* HOW TO COMPLETE THIS TASK: Transcribe only the part of the listing below that begins at the line containing "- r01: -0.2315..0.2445" and runs to its final line, keeping both ends.

*** INPUT DATA Section Begins ***

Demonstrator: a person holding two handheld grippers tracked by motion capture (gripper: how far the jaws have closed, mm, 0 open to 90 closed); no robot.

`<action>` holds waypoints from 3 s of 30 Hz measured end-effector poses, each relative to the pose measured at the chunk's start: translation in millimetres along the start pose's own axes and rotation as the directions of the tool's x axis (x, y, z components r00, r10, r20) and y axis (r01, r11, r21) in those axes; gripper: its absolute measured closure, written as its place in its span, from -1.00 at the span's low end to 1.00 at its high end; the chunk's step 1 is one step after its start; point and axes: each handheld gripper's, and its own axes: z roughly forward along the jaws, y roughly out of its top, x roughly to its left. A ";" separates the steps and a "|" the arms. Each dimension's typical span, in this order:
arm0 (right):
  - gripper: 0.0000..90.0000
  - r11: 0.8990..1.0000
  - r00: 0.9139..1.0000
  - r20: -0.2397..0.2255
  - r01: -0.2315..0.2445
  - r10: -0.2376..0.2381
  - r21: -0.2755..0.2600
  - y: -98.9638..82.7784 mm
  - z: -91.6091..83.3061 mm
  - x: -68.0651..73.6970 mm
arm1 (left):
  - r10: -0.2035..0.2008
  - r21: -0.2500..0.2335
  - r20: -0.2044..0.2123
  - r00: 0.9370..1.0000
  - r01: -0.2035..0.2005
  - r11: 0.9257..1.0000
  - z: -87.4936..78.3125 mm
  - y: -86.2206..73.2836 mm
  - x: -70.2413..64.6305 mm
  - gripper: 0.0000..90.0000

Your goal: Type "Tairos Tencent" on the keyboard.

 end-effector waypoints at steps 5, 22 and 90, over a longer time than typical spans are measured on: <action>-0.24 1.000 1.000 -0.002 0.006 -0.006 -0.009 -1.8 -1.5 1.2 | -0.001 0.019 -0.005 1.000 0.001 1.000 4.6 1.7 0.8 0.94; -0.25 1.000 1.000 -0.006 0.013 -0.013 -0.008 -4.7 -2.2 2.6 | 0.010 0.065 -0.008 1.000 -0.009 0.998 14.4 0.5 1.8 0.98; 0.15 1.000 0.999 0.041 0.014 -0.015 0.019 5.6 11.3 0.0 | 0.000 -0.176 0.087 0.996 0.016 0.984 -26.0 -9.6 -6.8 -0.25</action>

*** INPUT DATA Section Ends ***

* OUTPUT OF THE TASK:
  - r01: -0.2315..0.2445
  - r10: -0.2376..0.2381
  - r21: -0.2755..0.2600
  - y: -98.9638..82.7784 mm
  - z: -91.6091..83.3061 mm
  - x: -68.0651..73.6970 mm
arm1 (left):
  - r10: -0.2035..0.2008
  - r21: -0.2500..0.2335
  - r20: -0.2044..0.2123
  - r00: 0.9370..1.0000
  - r01: -0.2035..0.2005
  - r11: 0.9257..1.0000
  - z: -87.4936..78.3125 mm
  - y: -86.2206..73.2836 mm
  - x: -70.2413..64.6305 mm
  - gripper: 0.0000..90.0000

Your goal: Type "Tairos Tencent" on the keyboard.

 end-effector waypoints at steps 5, 22 and 90, over a longer time than typical spans are measured on: <action>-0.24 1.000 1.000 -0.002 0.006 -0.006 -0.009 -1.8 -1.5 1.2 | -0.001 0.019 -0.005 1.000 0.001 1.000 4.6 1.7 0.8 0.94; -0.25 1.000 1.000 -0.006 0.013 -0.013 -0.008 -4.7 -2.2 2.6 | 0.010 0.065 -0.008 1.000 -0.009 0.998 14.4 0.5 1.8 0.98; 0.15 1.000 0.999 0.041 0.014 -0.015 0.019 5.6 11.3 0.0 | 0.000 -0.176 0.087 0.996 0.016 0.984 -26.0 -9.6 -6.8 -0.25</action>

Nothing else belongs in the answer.